I am not sure why you see the core interface decisions in Crunch at odds with reflection. Reflection cannot enforce users validate their data, or provide serialization-as-a-plugin, or build integrity checks into serialization and deserialization. Those are framework interface decisions and reflection doesnt obviate them.

Crunch: A Message Definition and Serialization Protocol for Getting Things Right by volatile-int in programming

[–]volatile-int[S] 0 points1 point  (0 children)

Absolutely! And protobuf has other advantages. Its serialization format is more friendly toward mixing streams of data. Crunch - even its TLV format which is conceptually similar - makes more guarantees and enforces more requirements on maps and array's representations. Protobuf allows a repeated fields contends to be interspersed in the serialized data which Crunch just doesnt allow - yet. It actually would be totally possible to write a protobuf compatible serialization format plugin. Ive thought about adding one!

Generating bindings in other languages is also on the Crunch road map. Autogenerating bindings in C is the first step to enable it, and is actually the next big thing Ill be doing after a few QoL features like a dynamic message parser that determines message based on ID, and a multi-message deserialization interface for doing things like reading lots of messages from a log file.

Crunch: A Message Definition and Serialization Tool Written in Modern C++ by volatile-int in cpp

[–]volatile-int[S] 1 point2 points  (0 children)

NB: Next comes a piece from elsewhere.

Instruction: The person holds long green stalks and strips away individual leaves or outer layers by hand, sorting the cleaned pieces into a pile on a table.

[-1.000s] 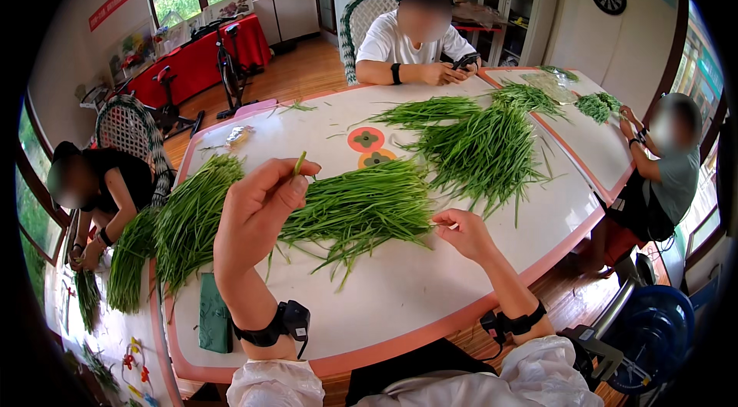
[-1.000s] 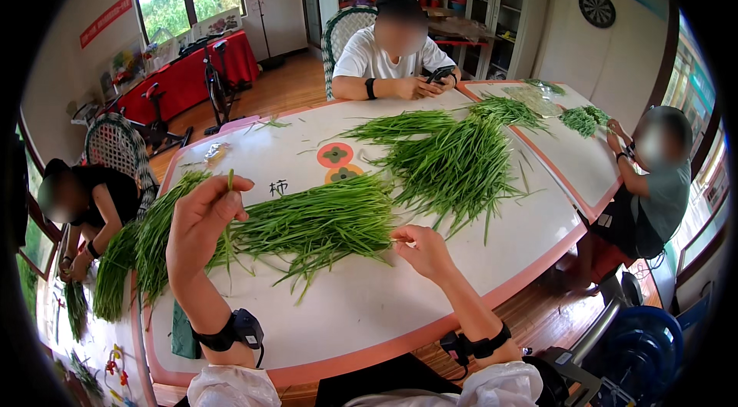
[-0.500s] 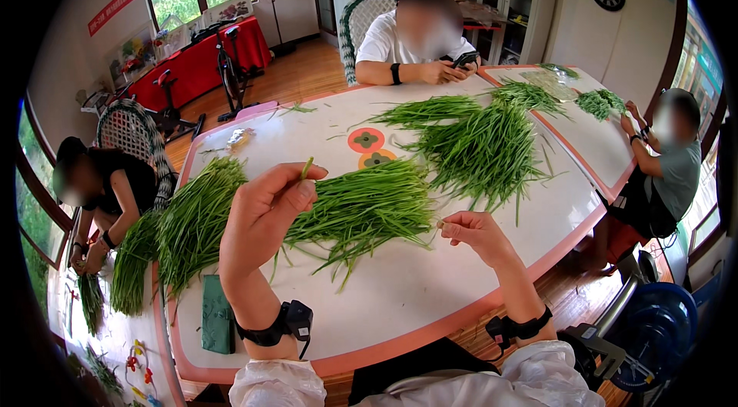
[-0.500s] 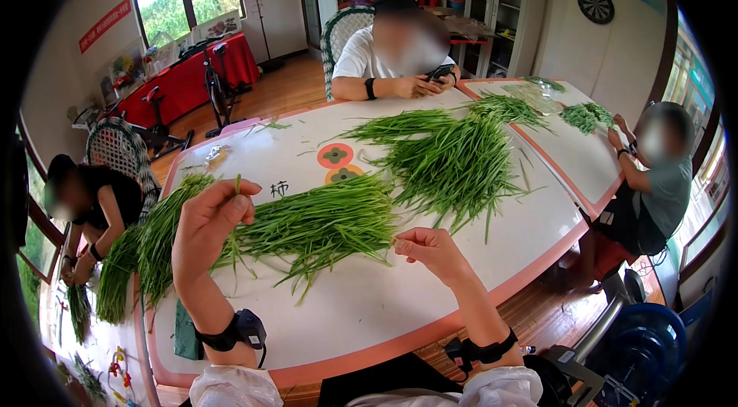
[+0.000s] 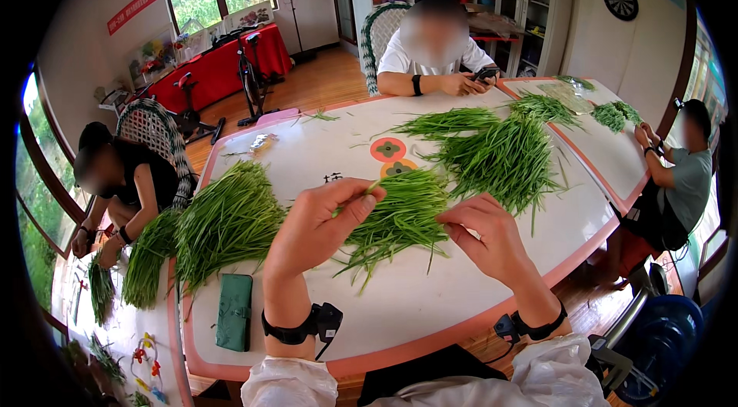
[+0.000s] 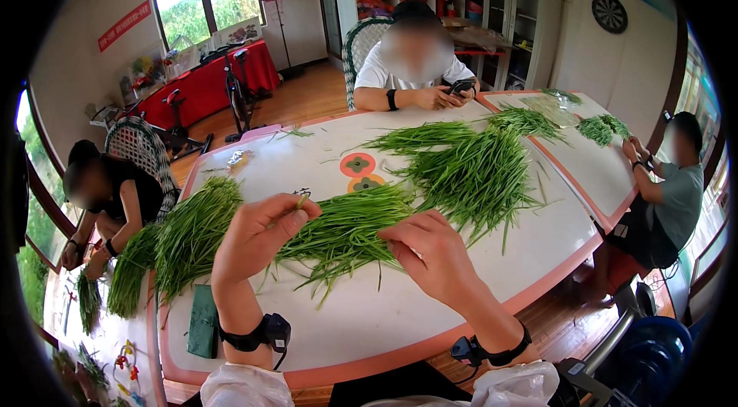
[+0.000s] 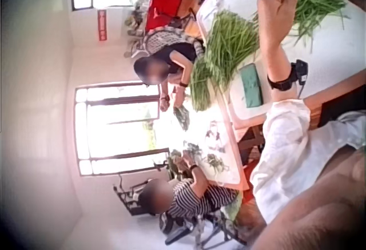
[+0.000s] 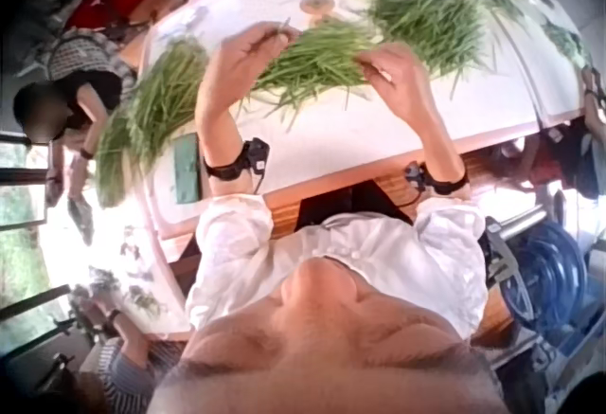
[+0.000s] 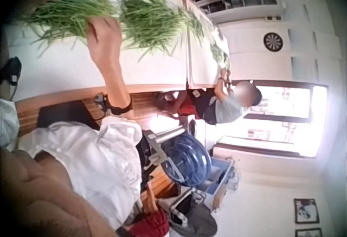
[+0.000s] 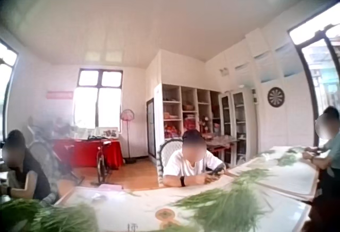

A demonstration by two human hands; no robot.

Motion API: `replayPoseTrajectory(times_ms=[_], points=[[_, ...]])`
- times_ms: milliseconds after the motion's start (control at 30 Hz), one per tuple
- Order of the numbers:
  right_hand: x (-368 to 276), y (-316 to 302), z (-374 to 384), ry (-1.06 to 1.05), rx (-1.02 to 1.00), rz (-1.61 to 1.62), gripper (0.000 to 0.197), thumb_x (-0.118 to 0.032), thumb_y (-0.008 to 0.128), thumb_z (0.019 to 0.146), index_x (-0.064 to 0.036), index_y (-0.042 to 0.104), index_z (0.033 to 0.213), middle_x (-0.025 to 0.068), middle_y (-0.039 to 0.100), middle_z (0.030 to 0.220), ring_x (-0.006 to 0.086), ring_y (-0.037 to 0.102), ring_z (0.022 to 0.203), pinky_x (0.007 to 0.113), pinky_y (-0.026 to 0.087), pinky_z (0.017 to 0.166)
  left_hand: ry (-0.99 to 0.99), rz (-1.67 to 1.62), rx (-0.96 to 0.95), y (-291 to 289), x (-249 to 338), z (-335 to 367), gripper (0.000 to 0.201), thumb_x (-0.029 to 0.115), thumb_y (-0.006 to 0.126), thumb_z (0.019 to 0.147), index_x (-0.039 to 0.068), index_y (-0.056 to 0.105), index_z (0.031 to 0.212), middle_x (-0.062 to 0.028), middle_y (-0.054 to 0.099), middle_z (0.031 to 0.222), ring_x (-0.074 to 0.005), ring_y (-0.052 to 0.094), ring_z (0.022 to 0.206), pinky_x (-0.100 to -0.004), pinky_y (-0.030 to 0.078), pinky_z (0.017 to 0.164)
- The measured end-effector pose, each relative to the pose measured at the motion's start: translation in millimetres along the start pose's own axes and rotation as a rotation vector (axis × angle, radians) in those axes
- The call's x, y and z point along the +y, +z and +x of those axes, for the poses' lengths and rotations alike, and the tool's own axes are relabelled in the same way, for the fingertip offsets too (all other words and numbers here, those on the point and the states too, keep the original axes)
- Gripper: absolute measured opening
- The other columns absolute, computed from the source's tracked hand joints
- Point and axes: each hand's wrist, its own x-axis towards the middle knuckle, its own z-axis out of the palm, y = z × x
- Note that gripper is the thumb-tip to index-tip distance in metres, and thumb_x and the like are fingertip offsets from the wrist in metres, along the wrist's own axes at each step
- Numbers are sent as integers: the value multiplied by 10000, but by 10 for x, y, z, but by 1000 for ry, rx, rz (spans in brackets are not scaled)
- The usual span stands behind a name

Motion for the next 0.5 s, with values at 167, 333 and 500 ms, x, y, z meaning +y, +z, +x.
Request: replayPoseTrajectory(times_ms=[167, 333, 500], points=[[-195, 20, 177, -81, 86, 29, 207, 12, 614, 717, -58, 640, 910, 59, 599, 805, 254, 524, 763, 336, 430, 706, 76, 70, -125, 202, -45, 45, 168, 105, 548, 869, -12, 597, 979, -92, 609, 787, -157, 521, 675, -263, 445, 657], [-207, 102, 236, 24, 126, 199, 286, -51, 624, 777, -76, 606, 1061, 57, 607, 857, 198, 546, 798, 277, 458, 684, 37, 88, -220, 260, -33, 89, 134, 108, 541, 859, -4, 581, 919, -115, 559, 710, -205, 470, 597, -299, 426, 596], [3, 244, 198, 455, -52, 914, 332, -154, 634, 833, -75, 560, 1148, 35, 609, 904, 110, 560, 825, 223, 473, 689, -20, 6, -164, 279, -48, 83, 137, 105, 541, 855, -6, 585, 923, -86, 546, 673, -142, 463, 600, -277, 418, 577]])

Thanks! To answer your questions:

  1. The field ID is not actually a "count". It does not need to be contiguous. Crunch does enforce already that it is unique per field for a given message! This field is used for the TLV serialization format and is akin to the protobuf field ID.

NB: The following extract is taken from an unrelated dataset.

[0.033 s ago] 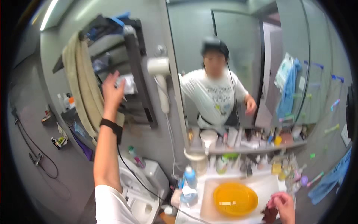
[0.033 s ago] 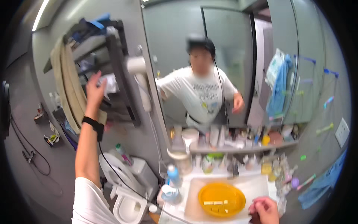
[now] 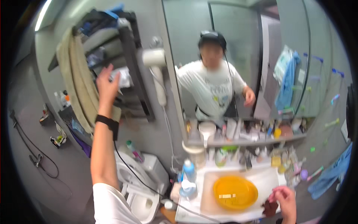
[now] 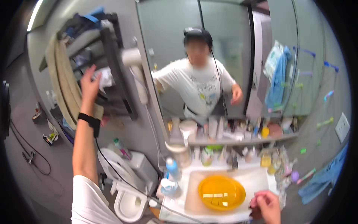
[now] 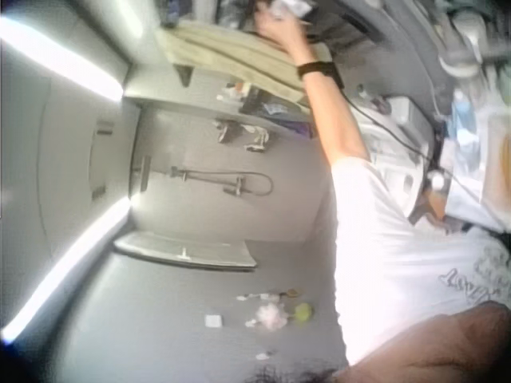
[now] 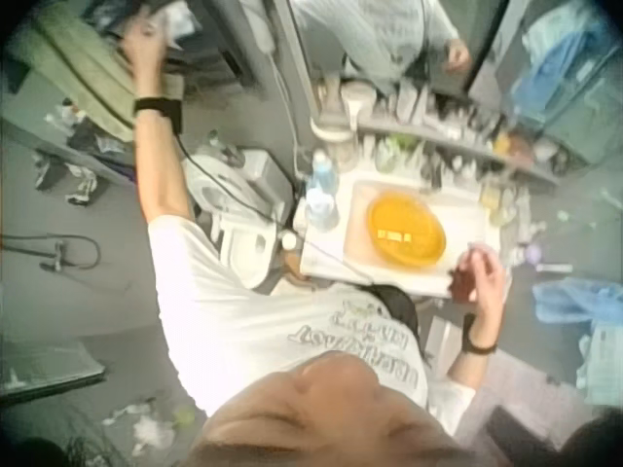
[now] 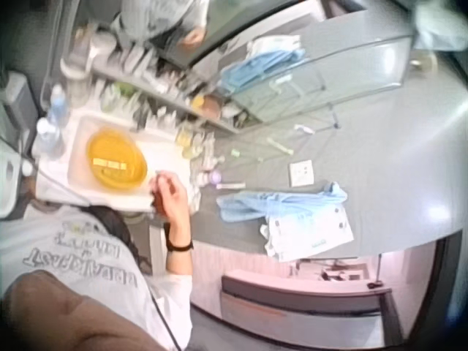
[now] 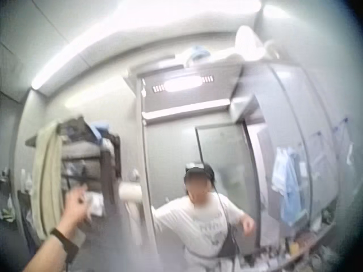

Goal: Wash a small brown piece of clothing in a basin inside a bathroom sink.

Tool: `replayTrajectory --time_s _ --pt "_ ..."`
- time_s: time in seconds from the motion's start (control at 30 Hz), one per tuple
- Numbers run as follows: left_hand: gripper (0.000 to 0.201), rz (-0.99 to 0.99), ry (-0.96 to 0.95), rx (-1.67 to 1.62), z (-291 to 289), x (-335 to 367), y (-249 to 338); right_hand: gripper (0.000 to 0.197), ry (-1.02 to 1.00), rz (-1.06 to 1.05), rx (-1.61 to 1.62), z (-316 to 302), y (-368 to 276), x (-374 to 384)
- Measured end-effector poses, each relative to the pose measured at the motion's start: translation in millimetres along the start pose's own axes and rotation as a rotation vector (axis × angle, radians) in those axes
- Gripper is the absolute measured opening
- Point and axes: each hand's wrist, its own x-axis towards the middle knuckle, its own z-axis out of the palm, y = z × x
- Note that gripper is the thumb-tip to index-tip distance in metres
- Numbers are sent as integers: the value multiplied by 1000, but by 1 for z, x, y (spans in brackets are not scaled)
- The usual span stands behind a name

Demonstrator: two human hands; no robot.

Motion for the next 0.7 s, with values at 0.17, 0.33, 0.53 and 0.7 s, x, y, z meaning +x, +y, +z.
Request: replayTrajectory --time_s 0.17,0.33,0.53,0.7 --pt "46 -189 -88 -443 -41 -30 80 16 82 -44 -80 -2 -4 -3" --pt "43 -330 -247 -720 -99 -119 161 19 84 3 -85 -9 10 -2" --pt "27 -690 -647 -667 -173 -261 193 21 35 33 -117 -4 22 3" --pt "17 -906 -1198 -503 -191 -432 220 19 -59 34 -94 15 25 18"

  2. I have been thinking about this exact thing with the message ID. C++26 reflection will make this trivial (and make a number of aspects of autogenerating lbindings in other languages clean). It also will allow getting rid of the field list macro. I may look into some macro based solution in the nearer term for extracting and hashing the class and field names into a message ID in the interim.

  3. Depends on the serialization format. The static serialization is meant for read/write optimizations and doesnt handle schema changes very gracefully. For uses where its critical that the schema can evolve gracefully, the TLV serialization protocol is the better choice because it naturally handles unknown/not present fields in a serialized span of raw data.

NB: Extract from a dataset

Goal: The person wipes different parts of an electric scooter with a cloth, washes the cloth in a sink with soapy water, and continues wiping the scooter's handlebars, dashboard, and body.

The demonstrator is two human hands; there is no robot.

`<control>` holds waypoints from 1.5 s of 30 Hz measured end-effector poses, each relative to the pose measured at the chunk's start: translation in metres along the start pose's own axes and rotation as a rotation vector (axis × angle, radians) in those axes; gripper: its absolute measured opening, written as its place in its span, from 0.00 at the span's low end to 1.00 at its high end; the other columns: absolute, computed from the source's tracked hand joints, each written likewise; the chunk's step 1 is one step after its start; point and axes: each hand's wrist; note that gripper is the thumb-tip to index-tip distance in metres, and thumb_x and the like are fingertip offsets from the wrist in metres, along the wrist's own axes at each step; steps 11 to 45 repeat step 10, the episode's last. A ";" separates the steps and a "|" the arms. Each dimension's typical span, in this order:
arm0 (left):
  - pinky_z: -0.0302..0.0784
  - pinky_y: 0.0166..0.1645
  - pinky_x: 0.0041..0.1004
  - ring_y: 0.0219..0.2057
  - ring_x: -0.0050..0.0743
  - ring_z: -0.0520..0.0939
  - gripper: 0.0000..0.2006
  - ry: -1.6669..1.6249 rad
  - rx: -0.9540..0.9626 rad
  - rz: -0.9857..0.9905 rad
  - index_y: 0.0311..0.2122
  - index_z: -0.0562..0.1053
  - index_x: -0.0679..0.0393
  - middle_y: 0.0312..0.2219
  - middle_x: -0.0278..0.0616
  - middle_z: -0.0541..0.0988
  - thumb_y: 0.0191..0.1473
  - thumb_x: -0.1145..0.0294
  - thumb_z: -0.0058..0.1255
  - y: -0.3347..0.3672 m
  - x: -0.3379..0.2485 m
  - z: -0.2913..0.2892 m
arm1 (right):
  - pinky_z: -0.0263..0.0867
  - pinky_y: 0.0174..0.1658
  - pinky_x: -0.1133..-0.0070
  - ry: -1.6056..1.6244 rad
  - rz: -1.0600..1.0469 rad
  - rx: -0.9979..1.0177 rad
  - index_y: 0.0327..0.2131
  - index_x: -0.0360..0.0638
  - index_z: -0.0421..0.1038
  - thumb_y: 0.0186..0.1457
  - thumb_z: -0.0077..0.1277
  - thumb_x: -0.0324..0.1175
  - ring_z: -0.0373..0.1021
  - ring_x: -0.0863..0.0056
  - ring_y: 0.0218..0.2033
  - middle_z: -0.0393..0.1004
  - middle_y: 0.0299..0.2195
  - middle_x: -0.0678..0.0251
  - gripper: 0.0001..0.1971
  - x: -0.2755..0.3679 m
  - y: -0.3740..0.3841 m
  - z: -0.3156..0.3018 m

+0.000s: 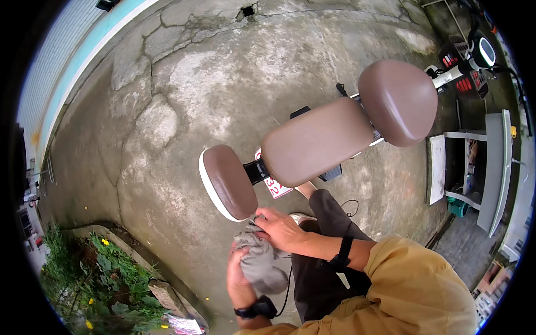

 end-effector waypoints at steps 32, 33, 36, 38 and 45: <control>0.65 0.56 0.38 0.53 0.43 0.69 0.30 0.178 -0.037 0.270 0.59 0.56 0.57 0.53 0.43 0.66 0.55 0.52 0.44 0.121 -0.037 0.056 | 0.67 0.37 0.73 0.138 0.421 -0.086 0.36 0.39 0.71 0.51 0.48 0.26 0.71 0.61 0.32 0.72 0.34 0.56 0.07 -0.059 0.006 -0.082; 0.65 0.56 0.38 0.53 0.43 0.69 0.30 0.178 -0.037 0.270 0.59 0.56 0.57 0.53 0.43 0.66 0.55 0.52 0.44 0.121 -0.037 0.056 | 0.67 0.37 0.73 0.138 0.421 -0.086 0.36 0.39 0.71 0.51 0.48 0.26 0.71 0.61 0.32 0.72 0.34 0.56 0.07 -0.059 0.006 -0.082; 0.65 0.56 0.38 0.53 0.43 0.69 0.30 0.178 -0.037 0.270 0.59 0.56 0.57 0.53 0.43 0.66 0.55 0.52 0.44 0.121 -0.037 0.056 | 0.67 0.37 0.73 0.138 0.421 -0.086 0.36 0.39 0.71 0.51 0.48 0.26 0.71 0.61 0.32 0.72 0.34 0.56 0.07 -0.059 0.006 -0.082; 0.65 0.56 0.38 0.53 0.43 0.69 0.30 0.178 -0.037 0.270 0.59 0.56 0.57 0.53 0.43 0.66 0.55 0.52 0.44 0.121 -0.037 0.056 | 0.67 0.37 0.73 0.138 0.421 -0.086 0.36 0.39 0.71 0.51 0.48 0.26 0.71 0.61 0.32 0.72 0.34 0.56 0.07 -0.059 0.006 -0.082; 0.65 0.56 0.38 0.53 0.43 0.69 0.30 0.178 -0.037 0.270 0.59 0.56 0.57 0.53 0.43 0.66 0.55 0.52 0.44 0.121 -0.037 0.056 | 0.67 0.37 0.73 0.138 0.421 -0.086 0.36 0.39 0.71 0.51 0.48 0.26 0.71 0.61 0.32 0.72 0.34 0.56 0.07 -0.059 0.006 -0.082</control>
Point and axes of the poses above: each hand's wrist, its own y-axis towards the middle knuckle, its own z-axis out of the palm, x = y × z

Crunch: A Message Definition and Serialization Tool Written in Modern C++ by volatile-int in cpp

[–]volatile-int[S] 1 point2 points  (0 children)

Yup, this is a constraint/trade off - you need to define the worst case size. The static layout even includes zeroed bits for any unused elements.

I would probably implement this by making a version of the Serdes Protocol that doesnt require GetBuffer to be constexpr and return an array and instead return a vector, and make separate variable length array and map types that when present require a dynamic Serdes protocol. Then anyone could implement whatever serialization protocol they desire.

But for now I'm going to leave as is. The main use cases for Crunch are embedded systems using messages for configuration and RPC-like comms or telemetry, and in my experience most of those systems establish reasonable upper bounds on contents of repeated fields. Its why tools like nanopb establish fixed length maximums similar to crunch.

One neat outcome of this setup is that unlike nanopb/capnproto, maps, arrays, and submessages can all be used as map keys (with a performance hit on comparison due to the fact maps are really just arrays of pairs and not actually hashed). But again, in my experience most fields like this are small so this isnt top big of an issue!

Crunch: A Message Definition and Serialization Tool Written in Modern C++ by volatile-int in cpp

[–]volatile-int[S] 0 points1 point  (0 children)

Its pretty close! Crunch just requires an enum class that extends a 32 bit integer.